Kondensasi Cinta

1


Jika kau memberiku afeksi,
apakah aku akan menjadi sebuah buku
yang terdiri dari berbagai puisi—yang tak
akan pernah dibaca ataupun ditulis
oleh siapa pun di dunia ini?


 
 
Setiap lariknya akan memunculkan warna
kegembiraan, warna kesedihan, warna kehidupan,
dan warna kematian.

Katamu, aku hanya orang tolol
yang gemar membaca/menulis
dan tak becus melakukan pekerjaan lain,
khususnya menjaga cintamu.

Tapi, apa itu cinta?
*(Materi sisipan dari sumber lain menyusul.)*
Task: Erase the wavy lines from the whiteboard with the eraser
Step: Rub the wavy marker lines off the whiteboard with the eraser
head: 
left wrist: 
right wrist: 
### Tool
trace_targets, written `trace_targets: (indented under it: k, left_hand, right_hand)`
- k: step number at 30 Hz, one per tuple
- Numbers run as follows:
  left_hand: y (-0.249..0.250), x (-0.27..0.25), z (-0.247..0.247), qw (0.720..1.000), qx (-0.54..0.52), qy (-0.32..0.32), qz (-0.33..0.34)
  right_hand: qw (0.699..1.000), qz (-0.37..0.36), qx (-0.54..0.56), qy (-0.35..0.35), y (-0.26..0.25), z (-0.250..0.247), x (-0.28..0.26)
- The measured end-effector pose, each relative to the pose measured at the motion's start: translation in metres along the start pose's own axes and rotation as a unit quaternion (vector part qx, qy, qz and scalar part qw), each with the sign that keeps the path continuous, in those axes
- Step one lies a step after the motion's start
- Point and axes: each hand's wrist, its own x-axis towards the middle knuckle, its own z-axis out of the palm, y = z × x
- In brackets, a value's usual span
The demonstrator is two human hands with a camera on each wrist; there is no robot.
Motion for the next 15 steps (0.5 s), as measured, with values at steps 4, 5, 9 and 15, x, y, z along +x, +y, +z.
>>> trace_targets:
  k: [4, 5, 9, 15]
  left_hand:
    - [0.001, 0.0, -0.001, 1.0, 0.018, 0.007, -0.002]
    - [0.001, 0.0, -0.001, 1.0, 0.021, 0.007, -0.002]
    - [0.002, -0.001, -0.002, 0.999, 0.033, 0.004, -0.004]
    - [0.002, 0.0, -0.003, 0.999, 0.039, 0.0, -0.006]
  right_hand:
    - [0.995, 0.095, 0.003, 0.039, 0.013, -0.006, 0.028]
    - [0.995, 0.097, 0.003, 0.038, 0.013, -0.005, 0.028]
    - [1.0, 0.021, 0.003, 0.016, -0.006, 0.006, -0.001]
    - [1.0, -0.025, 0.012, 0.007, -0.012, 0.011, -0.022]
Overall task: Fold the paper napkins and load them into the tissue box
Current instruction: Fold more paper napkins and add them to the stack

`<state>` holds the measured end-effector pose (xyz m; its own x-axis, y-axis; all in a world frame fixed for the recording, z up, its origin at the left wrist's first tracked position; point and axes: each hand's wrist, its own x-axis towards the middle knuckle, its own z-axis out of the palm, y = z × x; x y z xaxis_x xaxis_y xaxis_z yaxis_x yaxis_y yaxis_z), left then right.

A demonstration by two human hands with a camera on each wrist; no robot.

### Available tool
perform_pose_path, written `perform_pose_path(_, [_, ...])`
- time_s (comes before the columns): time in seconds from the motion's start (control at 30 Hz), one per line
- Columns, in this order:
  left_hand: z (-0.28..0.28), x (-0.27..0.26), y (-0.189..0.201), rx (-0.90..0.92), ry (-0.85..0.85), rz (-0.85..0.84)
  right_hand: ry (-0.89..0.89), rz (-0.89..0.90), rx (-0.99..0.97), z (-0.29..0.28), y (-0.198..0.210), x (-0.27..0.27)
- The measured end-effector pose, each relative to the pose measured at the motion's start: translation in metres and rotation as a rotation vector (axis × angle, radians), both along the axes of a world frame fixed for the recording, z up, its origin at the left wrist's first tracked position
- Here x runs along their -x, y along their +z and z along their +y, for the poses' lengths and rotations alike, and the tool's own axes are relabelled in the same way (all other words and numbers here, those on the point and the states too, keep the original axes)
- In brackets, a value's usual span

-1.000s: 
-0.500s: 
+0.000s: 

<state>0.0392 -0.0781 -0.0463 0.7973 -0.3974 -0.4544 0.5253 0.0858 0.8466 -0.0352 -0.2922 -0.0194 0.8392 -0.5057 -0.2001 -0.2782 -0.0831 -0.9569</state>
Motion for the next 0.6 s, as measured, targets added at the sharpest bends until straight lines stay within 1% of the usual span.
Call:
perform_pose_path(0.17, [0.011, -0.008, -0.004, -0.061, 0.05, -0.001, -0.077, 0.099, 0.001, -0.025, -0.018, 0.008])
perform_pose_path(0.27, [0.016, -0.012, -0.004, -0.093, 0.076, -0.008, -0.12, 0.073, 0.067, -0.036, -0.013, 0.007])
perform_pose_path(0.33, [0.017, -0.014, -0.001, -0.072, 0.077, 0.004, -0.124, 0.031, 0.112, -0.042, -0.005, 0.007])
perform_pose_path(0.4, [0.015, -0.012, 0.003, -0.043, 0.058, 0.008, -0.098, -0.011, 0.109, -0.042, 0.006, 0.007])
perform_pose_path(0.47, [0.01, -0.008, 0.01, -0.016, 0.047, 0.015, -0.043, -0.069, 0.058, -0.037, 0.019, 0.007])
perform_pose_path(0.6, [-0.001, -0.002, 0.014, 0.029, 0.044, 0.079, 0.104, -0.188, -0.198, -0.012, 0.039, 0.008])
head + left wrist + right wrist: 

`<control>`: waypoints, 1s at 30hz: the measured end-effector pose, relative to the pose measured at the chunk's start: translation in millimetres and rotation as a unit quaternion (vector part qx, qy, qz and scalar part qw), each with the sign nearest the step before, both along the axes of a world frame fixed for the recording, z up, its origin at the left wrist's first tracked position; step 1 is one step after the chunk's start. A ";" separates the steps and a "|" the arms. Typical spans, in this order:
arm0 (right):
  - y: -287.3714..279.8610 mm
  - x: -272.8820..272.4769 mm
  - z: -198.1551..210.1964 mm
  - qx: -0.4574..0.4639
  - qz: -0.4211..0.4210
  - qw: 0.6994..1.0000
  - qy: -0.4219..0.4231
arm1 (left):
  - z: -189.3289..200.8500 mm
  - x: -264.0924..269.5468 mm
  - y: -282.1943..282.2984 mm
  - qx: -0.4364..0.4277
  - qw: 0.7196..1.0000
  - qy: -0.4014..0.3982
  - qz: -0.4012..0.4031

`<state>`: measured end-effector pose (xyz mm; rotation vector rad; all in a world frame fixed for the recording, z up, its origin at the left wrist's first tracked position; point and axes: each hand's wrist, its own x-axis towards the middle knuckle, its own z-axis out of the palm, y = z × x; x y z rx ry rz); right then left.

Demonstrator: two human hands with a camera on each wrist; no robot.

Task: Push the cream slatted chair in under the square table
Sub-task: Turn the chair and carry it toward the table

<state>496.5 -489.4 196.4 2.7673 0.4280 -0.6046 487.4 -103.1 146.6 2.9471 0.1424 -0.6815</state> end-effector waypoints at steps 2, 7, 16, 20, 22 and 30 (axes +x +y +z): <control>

Di buku puisiku,
cinta telah menjelma kata yang benar-benar
tak dapat diterjemahkan, dan konon cinta ingin
berevolusi menjadi kata kerja, sedangkan aku
lebih suka ia tetap menjadi kata sifat, atau
sekalian saja ia menjadi kata benda.

Sejak jatuh cinta, katamu, hidup terasa lebih gampang,
lalu kubalas: Bukankah hidup sudah tidak ada?
Sebab hidup hanya serangkaian kebohongan
yang diulang-ulang setiap harinya.

“Kau terlalu sering menderita, ya?” tanyamu.
“Jawabanmu kayak makhluk dead inside.”

“Ya, karena aku cuma sebuah puisi murung
—memodifikasi sajak Afrizal—yang keluar
dari mulut mayat seorang penyair, yang kelak
menjadi dokumen kesepian di dalam kisah-kisahmu.”


2

Batas keberanianku dan kecantikanmu
dipisahkan oleh segelas milkshake
atau seekor kucing tanpa nama.


Kuakui, diriku saat ini sungguh seorang pengecut.
Kondisiku sementara ini juga tak mendukung
buat menjalin hubungan.

Tapi bagi seseorang yang nyaris pikun
seperti apa rasanya jatuh cinta,
kehadiranmu akan selalu menjelma
oase di setiap hati yang tandus.

Sejak memandang parasmu
untuk yang pertama kalinya,
ada dua hal yang tak akan pernah lenyap
dari memoriku: rambut sebahu dan berkacamata.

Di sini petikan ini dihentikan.